In a Thursday evening briefing with reporters, committee officials declined to discuss what might happen

"This is the bill that's going to pass the house," a senior Democratic staffer for the House Armed Services Committee said "Then the president will do what the president will do and the leadership will decide ... should the president do anything other than sign the bill into law."

The bill now expected to go to the president will create an eight-member commission to develop the base renaming plan, with four members appointed by the defense secretary; and one each appointed by the chair and ranking member of the House and Senate Armed Services Committees.

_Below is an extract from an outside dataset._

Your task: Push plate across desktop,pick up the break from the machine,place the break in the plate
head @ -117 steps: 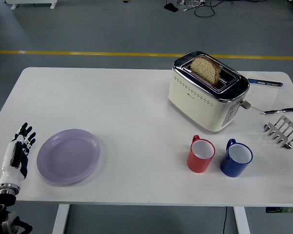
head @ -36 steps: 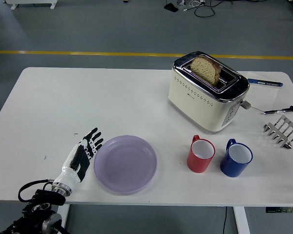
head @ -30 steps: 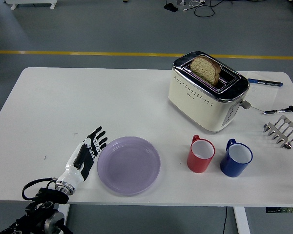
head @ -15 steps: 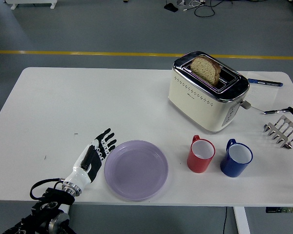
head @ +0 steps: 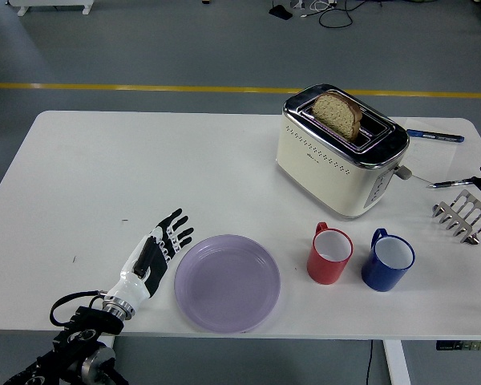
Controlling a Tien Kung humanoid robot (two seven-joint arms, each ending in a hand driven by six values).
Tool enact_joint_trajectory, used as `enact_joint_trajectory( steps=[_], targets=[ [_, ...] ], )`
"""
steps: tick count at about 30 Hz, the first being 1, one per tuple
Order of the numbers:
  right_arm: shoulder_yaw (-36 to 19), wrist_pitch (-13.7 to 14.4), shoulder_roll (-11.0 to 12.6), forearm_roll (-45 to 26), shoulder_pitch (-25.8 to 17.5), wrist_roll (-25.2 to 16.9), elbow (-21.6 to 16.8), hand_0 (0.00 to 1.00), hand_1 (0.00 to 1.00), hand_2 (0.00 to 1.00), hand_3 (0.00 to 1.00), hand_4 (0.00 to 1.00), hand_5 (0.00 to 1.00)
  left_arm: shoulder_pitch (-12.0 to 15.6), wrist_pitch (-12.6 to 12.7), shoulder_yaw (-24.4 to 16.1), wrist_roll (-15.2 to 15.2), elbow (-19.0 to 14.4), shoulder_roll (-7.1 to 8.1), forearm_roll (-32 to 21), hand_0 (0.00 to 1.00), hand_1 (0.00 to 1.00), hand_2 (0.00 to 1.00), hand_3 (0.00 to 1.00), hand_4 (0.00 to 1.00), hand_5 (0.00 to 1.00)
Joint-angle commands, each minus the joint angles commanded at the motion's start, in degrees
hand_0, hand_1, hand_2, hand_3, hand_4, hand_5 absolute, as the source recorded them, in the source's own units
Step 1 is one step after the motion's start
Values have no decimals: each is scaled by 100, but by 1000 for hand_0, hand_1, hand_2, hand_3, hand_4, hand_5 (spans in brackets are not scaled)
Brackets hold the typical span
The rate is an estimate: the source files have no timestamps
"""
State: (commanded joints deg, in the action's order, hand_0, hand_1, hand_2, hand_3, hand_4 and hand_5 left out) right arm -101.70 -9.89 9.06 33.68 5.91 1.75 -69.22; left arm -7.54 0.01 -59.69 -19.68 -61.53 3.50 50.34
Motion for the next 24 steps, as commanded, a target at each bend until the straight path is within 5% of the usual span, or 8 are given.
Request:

The commission will be formed within 45 days of the NDAA's enactment, and hold its first meeting within 60 days, the bill states. By Oct. 11, 2021, the commission must deliver to Congress a written report that includes a list of all military property that needs to be removed or renamed; a cost estimate for carrying out the changes; and the decided-upon criteria for coming up with new names, where applicable.

The plan, the bill emphasizes, must also include "procedures and criteria for collecting and incorporating local sensitivities associated with naming or renaming of assets of the Department of Defense."

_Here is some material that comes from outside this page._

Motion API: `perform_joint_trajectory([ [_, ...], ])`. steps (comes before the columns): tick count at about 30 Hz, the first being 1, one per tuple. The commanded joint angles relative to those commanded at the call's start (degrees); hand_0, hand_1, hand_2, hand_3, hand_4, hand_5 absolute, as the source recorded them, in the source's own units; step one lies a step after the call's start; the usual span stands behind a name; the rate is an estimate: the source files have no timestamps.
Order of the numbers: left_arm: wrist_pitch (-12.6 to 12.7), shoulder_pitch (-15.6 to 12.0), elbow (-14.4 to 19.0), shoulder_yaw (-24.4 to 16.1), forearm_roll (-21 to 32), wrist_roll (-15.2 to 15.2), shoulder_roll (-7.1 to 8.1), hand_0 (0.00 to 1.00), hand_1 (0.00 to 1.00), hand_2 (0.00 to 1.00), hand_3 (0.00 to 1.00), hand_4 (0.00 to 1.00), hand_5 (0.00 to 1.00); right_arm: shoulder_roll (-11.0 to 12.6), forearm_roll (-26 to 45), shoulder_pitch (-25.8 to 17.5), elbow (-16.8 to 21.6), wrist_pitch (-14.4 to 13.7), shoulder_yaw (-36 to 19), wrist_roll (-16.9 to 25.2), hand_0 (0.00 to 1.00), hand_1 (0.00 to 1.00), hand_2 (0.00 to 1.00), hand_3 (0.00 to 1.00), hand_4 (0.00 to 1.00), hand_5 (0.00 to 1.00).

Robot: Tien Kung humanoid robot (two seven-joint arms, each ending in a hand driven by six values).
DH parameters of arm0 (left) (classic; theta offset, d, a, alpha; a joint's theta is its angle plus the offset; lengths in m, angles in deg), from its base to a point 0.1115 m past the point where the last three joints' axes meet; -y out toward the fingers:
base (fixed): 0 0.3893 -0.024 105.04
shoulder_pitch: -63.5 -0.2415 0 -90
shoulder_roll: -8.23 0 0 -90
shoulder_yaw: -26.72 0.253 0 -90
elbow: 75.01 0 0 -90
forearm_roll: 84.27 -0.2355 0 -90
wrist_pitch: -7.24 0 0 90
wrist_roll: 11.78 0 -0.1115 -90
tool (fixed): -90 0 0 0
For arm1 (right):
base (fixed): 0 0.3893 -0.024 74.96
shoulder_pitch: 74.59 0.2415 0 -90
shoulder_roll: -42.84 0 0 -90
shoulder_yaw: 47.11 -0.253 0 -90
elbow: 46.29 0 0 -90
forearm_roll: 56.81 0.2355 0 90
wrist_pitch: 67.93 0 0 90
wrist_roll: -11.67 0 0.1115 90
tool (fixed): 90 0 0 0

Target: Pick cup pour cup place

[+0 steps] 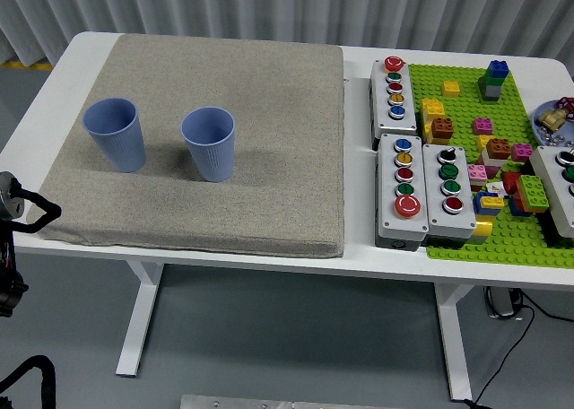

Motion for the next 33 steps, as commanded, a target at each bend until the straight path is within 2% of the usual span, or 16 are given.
perform_joint_trajectory([
  [2,-0.45,-0.13,0.07,-0.06,-2.11,-0.05,-0.01,0.909,0.9,0.976,0.998,0.878,0.646,0.01,0.01,0.0,0.0,0.02,0.0,0.0,0.764,0.701,0.747,0.623,0.187,0.256],
  [3,-1.45,-0.41,0.16,-0.05,-4.51,-0.13,0.1,0.909,0.9,0.976,0.998,0.878,0.646,0.05,-0.06,0.04,0.0,0.06,-0.04,-0.03,0.764,0.701,0.747,0.623,0.187,0.256],
  [4,-1.76,-0.54,0.2,0.0,-6.32,-0.19,0.17,0.926,0.934,0.998,0.998,0.973,0.473,0.08,-0.08,0.07,0.0,0.08,-0.04,-0.04,0.764,0.7,0.747,0.623,0.187,0.256],
  [8,-2.52,-1.0,0.37,-0.4,-7.52,-0.3,0.41,0.926,0.934,0.998,0.998,0.973,0.473,0.15,-0.08,0.16,0.0,0.12,-0.04,-0.01,0.764,0.7,0.747,0.623,0.187,0.256],
  [13,-4.12,-1.95,0.69,-0.43,-6.6,0.6,1.27,0.925,0.931,0.998,0.998,0.989,0.458,0.24,0.03,0.3,0.0,0.14,0.07,-0.03,0.764,0.702,0.747,0.623,0.186,0.257],
  [18,-3.2,-2.95,0.89,-0.09,-5.24,2.04,1.89,0.9,0.91,0.998,0.998,0.992,0.446,0.32,0.35,0.4,0.0,0.13,0.34,0.0,0.764,0.701,0.747,0.623,0.185,0.258],
  [21,-2.68,-4.3,0.44,0.3,-1.8,3.55,2.59,0.9,0.91,0.998,0.998,0.992,0.446,0.39,0.36,0.42,0.0,0.21,0.34,-0.03,0.764,0.701,0.747,0.623,0.185,0.258],
  [31,-4.65,-7.35,-3.52,2.18,13.35,3.44,3.43,0.899,0.909,0.998,0.998,0.966,0.452,0.54,0.37,0.61,0.0,0.41,0.56,-0.08,0.764,0.701,0.748,0.624,0.185,0.259],
  [33,-4.67,-7.65,-3.64,2.38,14.22,3.39,3.52,0.899,0.909,0.998,0.998,0.966,0.452,0.54,0.38,0.61,0.0,0.42,0.59,-0.09,0.764,0.701,0.748,0.624,0.185,0.259],
])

The commission will have a budget of $2 million to carry out its renaming task, the bill states; that money will be taken from the Army's fiscal 2021 Operations and Maintenance budget.

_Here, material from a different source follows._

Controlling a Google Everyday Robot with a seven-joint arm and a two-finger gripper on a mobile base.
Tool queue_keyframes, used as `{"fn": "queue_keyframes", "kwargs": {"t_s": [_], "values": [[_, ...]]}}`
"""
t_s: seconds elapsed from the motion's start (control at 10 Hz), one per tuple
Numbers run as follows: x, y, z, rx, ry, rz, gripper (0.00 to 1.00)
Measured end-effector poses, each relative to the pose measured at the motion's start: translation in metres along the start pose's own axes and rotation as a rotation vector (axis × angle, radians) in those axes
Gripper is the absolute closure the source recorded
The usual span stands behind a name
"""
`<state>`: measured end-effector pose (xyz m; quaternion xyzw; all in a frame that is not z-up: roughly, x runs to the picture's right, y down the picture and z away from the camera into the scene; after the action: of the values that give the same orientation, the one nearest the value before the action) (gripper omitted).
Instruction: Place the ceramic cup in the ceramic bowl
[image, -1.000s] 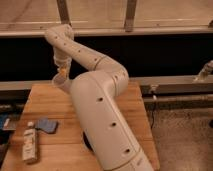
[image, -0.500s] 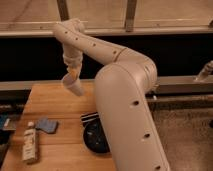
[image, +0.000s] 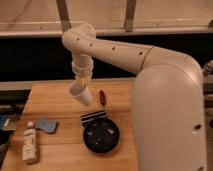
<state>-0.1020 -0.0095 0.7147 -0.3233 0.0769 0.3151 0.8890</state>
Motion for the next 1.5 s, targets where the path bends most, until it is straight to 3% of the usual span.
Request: {"fn": "queue_keyframes", "kwargs": {"t_s": [0.3,1.2,1.3,1.5], "values": [[0.029,0.038,0.006,-0.041,0.000,0.056,1.00],[0.034,0.043,0.012,-0.053,0.005,0.076,1.00],[0.041,0.044,0.015,-0.057,0.003,0.099,1.00],[0.077,0.048,0.024,-0.077,-0.004,0.169,1.00]]}}
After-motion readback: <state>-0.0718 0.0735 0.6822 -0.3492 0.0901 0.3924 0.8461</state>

While the purge of confederate names includes everything from bases to ships, planes and streets, there's one defined exception: grave markers are exempted from the new legislation.

"Congress expects the commission to further define what constitutes a grave marker," the bill states.

In a statement released this week, Maryland Rep. Anthony Brown, the vice chairman of the House Armed Services Committee, celebrated the passage of the renaming provision.

"National security isn't simply defined by the planes and ships we buy -- but in the values we set for our military and ourselves," Brown, a Democrat and a prominent proponent of the renaming effort, said. "We cannot ask today's young servicewomen and men to defend our nation, while housing and training them and their families on bases honoring those who betrayed our country in order to enslave others."

In an October interview with Military.com, military historian Richard Kohn, professor emeritus of History in Peace, War and Defense at UNC-Chapel Hill, advocated for the formation of a committee, similar to that detailed in the NDAA conference report, to oversee a base renaming effort.

"[Such a] group must be diverse, must include people of all races and religions and backgrounds with some attachment or some knowledge to the service," Kohn said. "It ought to operate in a most transparent way, it ought to have hearings, it ought to hear from the local areas about to hear from the people serving today. This would be a large and difficult business, that if you don't do it, at least, to a major degree in the way I'm describing, you're just gonna stir up more anger and division. And we've got enough anger and division in this country."